> For clean Markdown of any page, append .md to the page URL.
> For a complete documentation index, see https://docs.nvidia.com/nemo/automodel/llms.txt.
> For AI client integration (Claude Code, Cursor, etc.), connect to the MCP server at https://docs.nvidia.com/nemo/automodel/_mcp/server.

# nemo_automodel.components.models.ling_v2.model

BailingMoeV2 model (Ling 2.0 family).

Architecture summary (from the public `inclusionAI/Ling-&#123;mini,flash,1T&#125;-2.0`
checkpoints):

* GQA attention with per-head QK-RMSNorm and partial RoPE
  (rotates the first `head_dim * partial_rotary_factor` channels only).
* `first_k_dense_replace` dense MLP layers at the start of the stack;
  the remaining layers are sigmoid-routed grouped MoE with shared experts
  and an aux-loss-free per-expert bias (DeepSeek-V3-style routing).
* Single shared expert with intermediate size `moe_intermediate_size`.
* MTP heads (`num_nextn_predict_layers`) are disabled in all published
  checkpoints and intentionally not modeled here.

Example (YAML):

```python
model:
  _target_: nemo_automodel.NeMoAutoModelForCausalLM.from_pretrained
  pretrained_model_name_or_path: inclusionAI/Ling-mini-2.0
```

## Module Contents

### Classes

| Name                                                                                                 | Description                                                           |
| ---------------------------------------------------------------------------------------------------- | --------------------------------------------------------------------- |
| [`BailingMoeV2ForCausalLM`](#nemo_automodel-components-models-ling_v2-model-BailingMoeV2ForCausalLM) | Causal-LM head wrapping `BailingMoeV2Model`.                          |
| [`BailingMoeV2Model`](#nemo_automodel-components-models-ling_v2-model-BailingMoeV2Model)             | Embedding + decoder stack + final norm.  No LM head.                  |
| [`Block`](#nemo_automodel-components-models-ling_v2-model-Block)                                     | Single transformer block: attention + (dense MLP or MoE) + residuals. |

### Data

[`ModelClass`](#nemo_automodel-components-models-ling_v2-model-ModelClass)

### API

```python
class nemo_automodel.components.models.ling_v2.model.BailingMoeV2ForCausalLM(
    config: nemo_automodel.components.models.ling_v2.config.BailingMoeV2Config,
    moe_config: nemo_automodel.components.moe.config.MoEConfig | None = None,
    backend: nemo_automodel.components.models.common.BackendConfig | None = None,
    kwargs = {}
)
```

**Bases:** [HFCheckpointingMixin](/nemo-automodel/nemo_automodel/components/models/common/hf_checkpointing_mixin#nemo_automodel-components-models-common-hf_checkpointing_mixin-HFCheckpointingMixin), `Module`, [MoEFSDPSyncMixin](/nemo-automodel/nemo_automodel/components/moe/fsdp_mixin#nemo_automodel-components-moe-fsdp_mixin-MoEFSDPSyncMixin)

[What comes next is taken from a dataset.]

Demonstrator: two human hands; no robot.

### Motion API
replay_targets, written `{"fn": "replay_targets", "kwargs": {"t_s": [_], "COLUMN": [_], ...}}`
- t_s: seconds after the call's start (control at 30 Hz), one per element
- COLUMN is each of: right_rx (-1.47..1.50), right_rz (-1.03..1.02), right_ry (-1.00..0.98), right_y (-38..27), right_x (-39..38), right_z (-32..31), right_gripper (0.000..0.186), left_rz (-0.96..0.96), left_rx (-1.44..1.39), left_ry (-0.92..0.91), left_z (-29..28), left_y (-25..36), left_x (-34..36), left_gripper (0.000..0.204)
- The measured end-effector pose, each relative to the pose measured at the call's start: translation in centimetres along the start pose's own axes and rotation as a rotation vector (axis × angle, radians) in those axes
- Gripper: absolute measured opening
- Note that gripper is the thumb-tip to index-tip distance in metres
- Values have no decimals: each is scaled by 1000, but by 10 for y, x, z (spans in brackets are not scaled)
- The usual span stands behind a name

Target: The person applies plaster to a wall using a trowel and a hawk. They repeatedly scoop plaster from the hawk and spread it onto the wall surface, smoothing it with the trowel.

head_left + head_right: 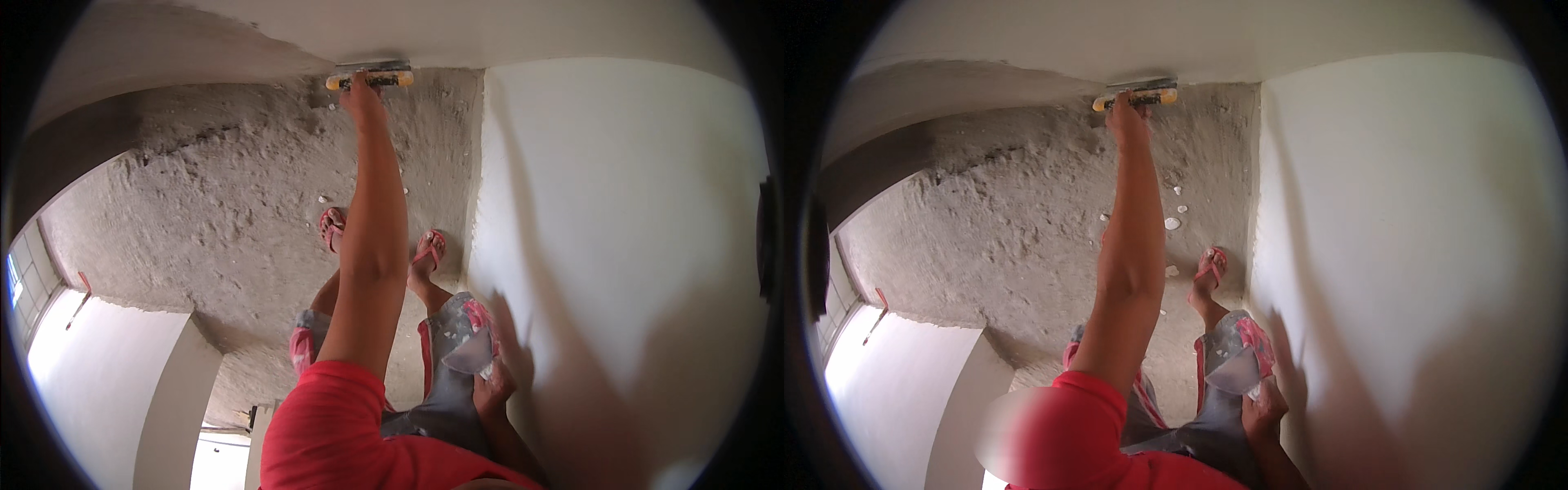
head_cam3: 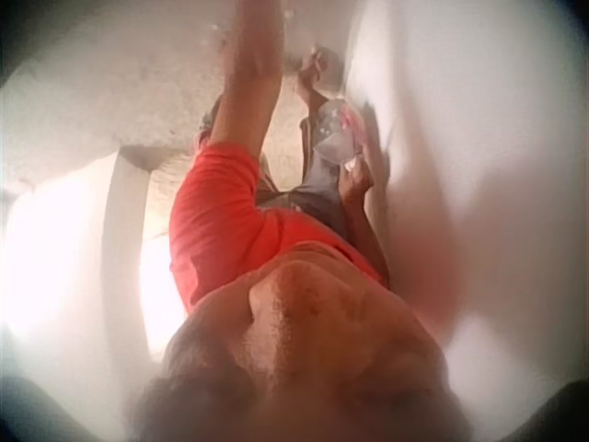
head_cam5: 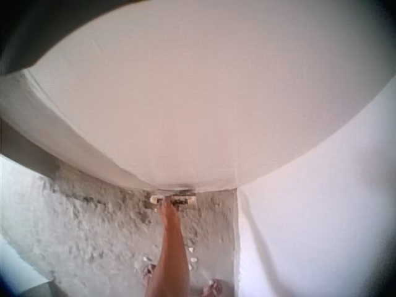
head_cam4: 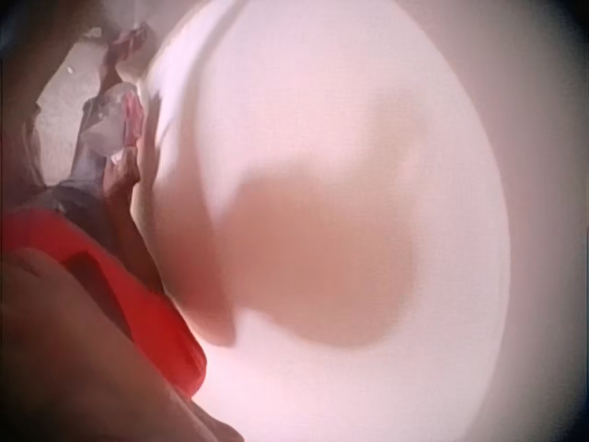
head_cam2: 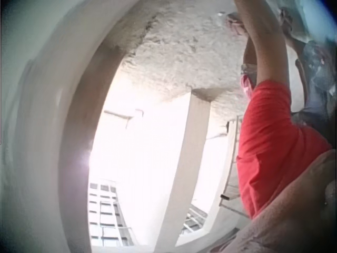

Causal-LM head wrapping `BailingMoeV2Model`.

```python
nemo_automodel.components.models.ling_v2.model.BailingMoeV2ForCausalLM.forward(
    input_ids: torch.Tensor,
    position_ids: torch.Tensor | None = None,
    attention_mask: torch.Tensor | None = None,
    padding_mask: torch.Tensor | None = None,
    logits_to_keep: typing.Union[int, torch.Tensor] = 0,
    output_hidden_states: typing.Optional[bool] = None,
    attn_kwargs: typing.Any = {}
) -> transformers.modeling_outputs.CausalLMOutputWithPast
```

Forward pass returning `CausalLMOutputWithPast`.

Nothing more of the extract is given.